WHAT THE TASK ASKS:
Using the data that follows, give again word for word the lines between the one holding "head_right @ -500" and the one holding "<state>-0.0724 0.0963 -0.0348", inclusive. Omit the pictures.

COLLECTED MATERIAL:

——

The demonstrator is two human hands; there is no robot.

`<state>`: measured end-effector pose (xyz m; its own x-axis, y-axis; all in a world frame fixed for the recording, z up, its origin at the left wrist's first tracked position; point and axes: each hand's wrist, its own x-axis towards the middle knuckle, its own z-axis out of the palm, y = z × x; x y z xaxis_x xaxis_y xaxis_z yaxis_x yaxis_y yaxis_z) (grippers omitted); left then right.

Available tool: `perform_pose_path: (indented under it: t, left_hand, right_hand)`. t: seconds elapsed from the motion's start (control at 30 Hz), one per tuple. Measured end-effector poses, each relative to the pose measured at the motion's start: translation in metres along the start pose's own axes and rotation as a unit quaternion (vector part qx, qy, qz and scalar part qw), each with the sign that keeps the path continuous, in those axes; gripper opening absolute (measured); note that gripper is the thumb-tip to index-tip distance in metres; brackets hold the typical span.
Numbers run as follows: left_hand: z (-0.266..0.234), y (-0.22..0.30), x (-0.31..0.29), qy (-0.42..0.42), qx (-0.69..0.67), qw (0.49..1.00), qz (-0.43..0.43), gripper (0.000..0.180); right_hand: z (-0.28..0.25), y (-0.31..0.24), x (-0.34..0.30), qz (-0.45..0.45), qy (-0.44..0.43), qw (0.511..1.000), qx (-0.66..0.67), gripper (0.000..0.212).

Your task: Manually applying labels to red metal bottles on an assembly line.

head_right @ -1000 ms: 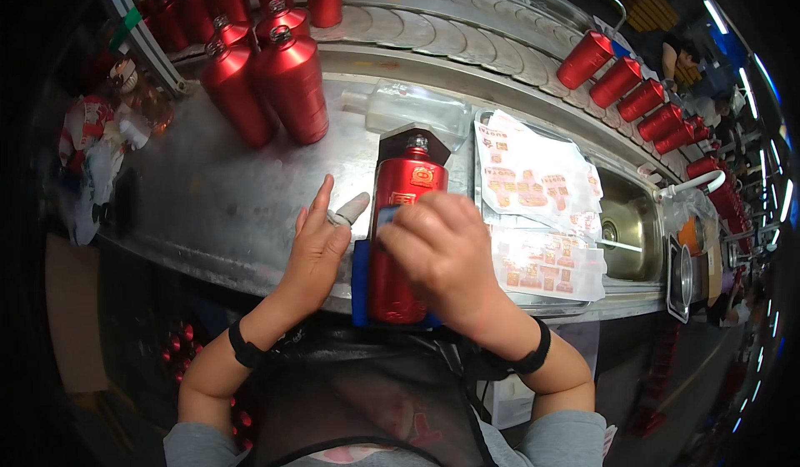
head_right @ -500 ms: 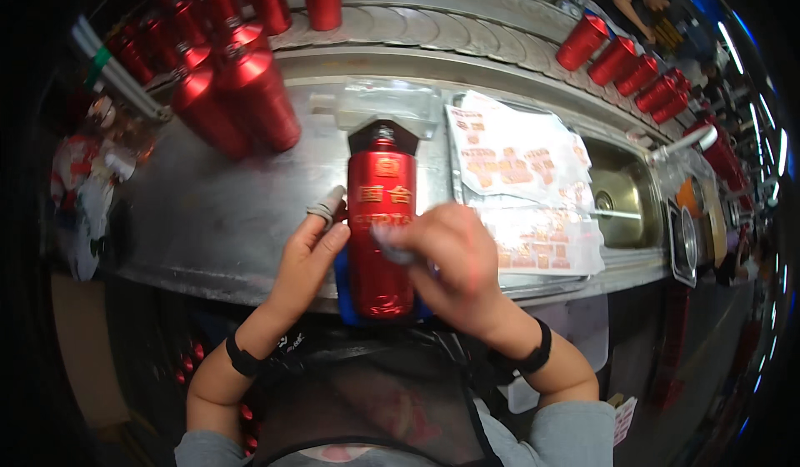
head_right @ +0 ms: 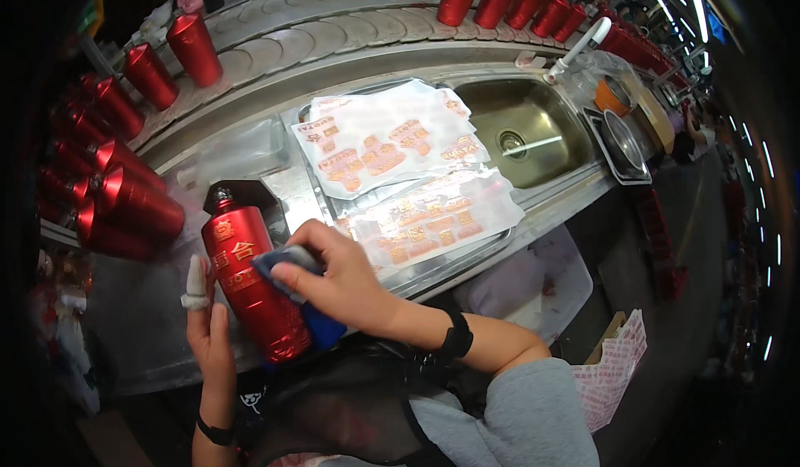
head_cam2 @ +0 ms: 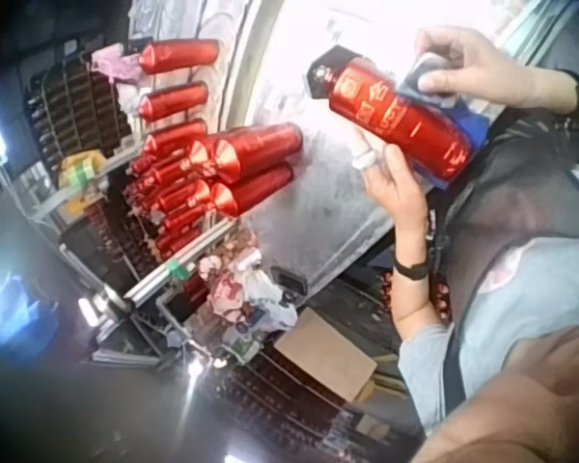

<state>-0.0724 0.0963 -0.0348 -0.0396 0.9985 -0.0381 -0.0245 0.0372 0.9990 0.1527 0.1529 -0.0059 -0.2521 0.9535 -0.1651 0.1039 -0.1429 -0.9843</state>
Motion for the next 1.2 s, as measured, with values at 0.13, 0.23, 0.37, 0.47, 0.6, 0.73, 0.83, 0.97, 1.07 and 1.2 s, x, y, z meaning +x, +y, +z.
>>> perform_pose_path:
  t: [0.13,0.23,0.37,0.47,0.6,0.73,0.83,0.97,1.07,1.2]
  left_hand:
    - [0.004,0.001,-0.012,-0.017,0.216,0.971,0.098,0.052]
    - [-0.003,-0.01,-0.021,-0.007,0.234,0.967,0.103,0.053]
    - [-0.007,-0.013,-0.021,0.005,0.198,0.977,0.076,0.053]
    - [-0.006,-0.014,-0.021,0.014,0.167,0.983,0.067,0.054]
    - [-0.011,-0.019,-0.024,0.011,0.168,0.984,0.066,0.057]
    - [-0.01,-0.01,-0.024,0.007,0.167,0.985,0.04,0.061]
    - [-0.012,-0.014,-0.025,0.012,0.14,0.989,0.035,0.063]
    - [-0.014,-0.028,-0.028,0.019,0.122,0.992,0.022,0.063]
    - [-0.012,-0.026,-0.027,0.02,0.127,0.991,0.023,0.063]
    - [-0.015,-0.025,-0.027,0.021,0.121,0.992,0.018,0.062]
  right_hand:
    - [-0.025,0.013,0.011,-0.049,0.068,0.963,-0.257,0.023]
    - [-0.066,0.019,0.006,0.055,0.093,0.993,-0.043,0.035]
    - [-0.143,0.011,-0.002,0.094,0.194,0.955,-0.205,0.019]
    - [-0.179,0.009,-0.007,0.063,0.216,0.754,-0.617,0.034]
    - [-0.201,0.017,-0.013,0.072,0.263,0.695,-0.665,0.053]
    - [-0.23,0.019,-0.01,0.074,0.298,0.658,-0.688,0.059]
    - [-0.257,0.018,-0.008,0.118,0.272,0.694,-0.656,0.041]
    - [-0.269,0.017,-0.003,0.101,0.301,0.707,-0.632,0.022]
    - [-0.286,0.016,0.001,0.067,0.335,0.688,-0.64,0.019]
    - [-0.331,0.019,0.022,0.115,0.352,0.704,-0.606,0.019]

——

TASK OUTPUT:
head_right @ -500 ms: 
head_right @ +0 ms: 
head_cam2 @ +0 ms: 

<state>-0.0724 0.0963 -0.0348 -0.0396 0.9985 -0.0381 -0.0245 0.0372 0.9990 0.1527 0.1529 -0.0059 -0.2521 0.9535 -0.1651 0.1039 -0.1429 -0.9843</state>

The output requires no additions.